The invention is explained in more detail using embodiments with reference to the accompanying drawings.
The drawings show:

Figure la is an isometric view of a double-T-shaped steel beam (l) with a flat upper flange (2) running at right angles to the beam and provided with pear-shaped recesses (3) arranged on both sides of the web.
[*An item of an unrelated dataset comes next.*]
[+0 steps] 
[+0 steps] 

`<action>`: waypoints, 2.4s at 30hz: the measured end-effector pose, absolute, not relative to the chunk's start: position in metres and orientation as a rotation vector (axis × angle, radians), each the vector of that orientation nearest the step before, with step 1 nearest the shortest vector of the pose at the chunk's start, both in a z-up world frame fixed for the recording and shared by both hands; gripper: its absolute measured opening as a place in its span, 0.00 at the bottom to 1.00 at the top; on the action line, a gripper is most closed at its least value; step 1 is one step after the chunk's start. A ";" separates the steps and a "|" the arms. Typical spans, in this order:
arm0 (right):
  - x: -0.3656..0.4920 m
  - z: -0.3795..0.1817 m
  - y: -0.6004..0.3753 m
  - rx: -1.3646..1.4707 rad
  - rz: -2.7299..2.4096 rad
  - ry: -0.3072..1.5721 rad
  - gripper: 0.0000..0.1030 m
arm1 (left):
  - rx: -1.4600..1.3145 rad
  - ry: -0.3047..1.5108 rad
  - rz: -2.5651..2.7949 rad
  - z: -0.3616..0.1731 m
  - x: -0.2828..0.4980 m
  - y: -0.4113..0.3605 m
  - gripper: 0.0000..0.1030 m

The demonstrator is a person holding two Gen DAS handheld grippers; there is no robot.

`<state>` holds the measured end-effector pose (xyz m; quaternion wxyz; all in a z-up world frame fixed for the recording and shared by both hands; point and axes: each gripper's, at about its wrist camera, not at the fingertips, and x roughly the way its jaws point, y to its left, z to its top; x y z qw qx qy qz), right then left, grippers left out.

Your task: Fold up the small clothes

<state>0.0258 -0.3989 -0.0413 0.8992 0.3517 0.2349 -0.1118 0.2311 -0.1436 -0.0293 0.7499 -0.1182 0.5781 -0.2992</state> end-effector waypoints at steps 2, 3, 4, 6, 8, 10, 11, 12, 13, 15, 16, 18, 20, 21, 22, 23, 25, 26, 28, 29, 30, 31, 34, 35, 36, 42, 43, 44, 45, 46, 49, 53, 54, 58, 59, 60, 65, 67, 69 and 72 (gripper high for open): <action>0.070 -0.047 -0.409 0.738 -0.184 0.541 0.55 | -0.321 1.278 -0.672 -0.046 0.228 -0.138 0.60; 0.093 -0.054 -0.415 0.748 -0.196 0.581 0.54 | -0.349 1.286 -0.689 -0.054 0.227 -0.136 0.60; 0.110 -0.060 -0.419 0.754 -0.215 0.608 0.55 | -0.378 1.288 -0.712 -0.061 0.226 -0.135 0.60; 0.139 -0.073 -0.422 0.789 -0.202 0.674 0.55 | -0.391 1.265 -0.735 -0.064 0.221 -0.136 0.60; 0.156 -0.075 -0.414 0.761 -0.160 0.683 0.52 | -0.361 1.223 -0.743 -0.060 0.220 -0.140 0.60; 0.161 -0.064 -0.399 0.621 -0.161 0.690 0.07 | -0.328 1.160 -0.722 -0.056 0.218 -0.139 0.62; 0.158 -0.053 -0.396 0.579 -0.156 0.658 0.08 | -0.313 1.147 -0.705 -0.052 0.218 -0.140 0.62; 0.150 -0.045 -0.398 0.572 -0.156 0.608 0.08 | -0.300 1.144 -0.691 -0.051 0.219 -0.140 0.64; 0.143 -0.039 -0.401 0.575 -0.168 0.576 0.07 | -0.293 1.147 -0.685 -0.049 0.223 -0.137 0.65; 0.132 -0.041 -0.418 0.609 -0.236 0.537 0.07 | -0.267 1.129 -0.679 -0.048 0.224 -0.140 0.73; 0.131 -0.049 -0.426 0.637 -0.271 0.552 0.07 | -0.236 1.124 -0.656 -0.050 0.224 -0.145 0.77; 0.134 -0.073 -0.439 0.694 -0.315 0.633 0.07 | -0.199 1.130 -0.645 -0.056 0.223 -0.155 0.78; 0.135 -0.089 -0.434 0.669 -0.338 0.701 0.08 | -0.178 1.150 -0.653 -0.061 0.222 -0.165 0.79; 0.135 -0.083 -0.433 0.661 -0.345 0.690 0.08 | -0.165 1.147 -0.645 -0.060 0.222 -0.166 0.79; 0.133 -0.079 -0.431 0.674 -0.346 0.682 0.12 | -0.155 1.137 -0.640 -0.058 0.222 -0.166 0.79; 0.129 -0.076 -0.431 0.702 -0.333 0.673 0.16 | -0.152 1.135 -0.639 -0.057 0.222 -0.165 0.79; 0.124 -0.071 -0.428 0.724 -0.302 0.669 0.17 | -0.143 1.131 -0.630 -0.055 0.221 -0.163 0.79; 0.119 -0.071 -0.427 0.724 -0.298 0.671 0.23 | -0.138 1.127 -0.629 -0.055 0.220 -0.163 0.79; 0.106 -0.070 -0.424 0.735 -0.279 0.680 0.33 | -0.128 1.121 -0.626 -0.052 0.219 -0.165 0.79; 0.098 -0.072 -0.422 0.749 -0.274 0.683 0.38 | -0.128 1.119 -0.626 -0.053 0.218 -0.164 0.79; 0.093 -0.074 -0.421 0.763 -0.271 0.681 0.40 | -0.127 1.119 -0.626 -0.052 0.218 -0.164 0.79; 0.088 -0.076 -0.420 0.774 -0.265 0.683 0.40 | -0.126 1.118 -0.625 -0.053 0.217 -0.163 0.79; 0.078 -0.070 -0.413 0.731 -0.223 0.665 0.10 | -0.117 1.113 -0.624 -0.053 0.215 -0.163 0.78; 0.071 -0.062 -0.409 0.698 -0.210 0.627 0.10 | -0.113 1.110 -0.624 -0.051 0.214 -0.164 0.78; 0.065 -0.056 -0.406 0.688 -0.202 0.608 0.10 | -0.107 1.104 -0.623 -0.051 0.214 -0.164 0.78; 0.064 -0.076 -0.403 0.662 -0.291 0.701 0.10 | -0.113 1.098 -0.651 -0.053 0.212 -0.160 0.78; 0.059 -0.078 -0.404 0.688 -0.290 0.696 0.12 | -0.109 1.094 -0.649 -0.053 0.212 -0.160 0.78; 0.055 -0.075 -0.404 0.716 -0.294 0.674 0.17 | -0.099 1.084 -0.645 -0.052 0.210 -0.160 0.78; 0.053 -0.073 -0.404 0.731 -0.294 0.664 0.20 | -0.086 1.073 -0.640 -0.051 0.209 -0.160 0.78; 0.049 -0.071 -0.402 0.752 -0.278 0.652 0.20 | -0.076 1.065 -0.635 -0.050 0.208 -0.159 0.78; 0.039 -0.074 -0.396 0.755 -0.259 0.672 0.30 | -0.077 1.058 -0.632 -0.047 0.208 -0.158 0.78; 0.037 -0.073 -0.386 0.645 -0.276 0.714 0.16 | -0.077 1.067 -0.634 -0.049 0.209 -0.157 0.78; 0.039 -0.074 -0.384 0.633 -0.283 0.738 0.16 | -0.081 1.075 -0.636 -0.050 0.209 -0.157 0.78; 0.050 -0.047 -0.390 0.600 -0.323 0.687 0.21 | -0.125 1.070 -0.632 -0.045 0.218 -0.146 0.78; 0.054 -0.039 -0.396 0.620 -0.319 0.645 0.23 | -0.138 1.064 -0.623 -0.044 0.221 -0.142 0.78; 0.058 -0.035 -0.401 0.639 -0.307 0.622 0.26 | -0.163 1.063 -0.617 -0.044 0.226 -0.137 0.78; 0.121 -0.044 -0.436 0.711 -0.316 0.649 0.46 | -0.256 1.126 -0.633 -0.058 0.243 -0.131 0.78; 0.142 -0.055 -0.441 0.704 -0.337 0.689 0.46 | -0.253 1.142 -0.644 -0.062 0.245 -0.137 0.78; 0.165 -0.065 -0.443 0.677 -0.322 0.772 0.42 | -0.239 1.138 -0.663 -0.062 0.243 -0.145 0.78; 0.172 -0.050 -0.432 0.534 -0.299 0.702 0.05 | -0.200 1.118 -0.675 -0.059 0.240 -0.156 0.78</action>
Figure Ib shows the cross-section of the double-T-shaped steel beam (1) showing the reinforced concrete slab (4) enclosing the upper flange and the shear reinforcement (5) inserted in the recesses (3),

Figure 2a is an isometric view of a T-shaped steel sheet beam (6) with an angle bar welded along the upper edge of the beam web, the upwardly directed legs (7) of which are provided with pear-shaped recesses,

Figure 2b shows the cross-section of the T-shaped steel beam (6) combined with an angle profile (7) showing the reinforced concrete slab (9) enclosing the angle profile (7) and the shear reinforcement (10) inserted into the recesses (8),

Figure 3a is an isometric view of a T-shaped steel beam (11) with a horizontal U-profile (12) welded along the upper edge of the beam web, the upwardly directed flanges (13) of which are provided with pear-shaped recesses (14),

Figure 3b shows the cross-section of the T-shaped steel beam (11) combined with a horizontal U-profile (12) showing the reinforced concrete slab covering and filling the U-profile (15) and the shear reinforcement (16) inserted into the recesses (14).

Claims (3)

protection claims; 1. Steel composite beam with a steel profile (1) in the shape of a double T-beam, the upper flange (2) being arranged in the area of the reinforced concrete slab, characterized, that the upper flange is flat and at right angles to the support web , and that recesses (3) are provided in the upper flange on both sides of the web to accommodate the shear reinforcement (5), whereby the clear width between the recess wall and the inserted reinforcement is larger than the diameter of the largest grain of the concrete and thus in the recess area two-cut, dowel-like connections made of reinforced concrete bring about the bond between the reinforced concrete slab (4) and the steel profile (1), 2. Steel composite beam according to claim 1, characterized in that that the upper flange is bent lengthwise at the web attachment and the legs (7), which have recesses (8) as in claim 1, point obliquely upwards within the reinforced concrete slab (9). 3. Steel composite beam according to claim 1, characterized in that that the upper flange (12) is a horizontal U-profile, the flanges (13) of which, which have recesses (14) as in claim 1, are directed upwards within the reinforced concrete slab (15).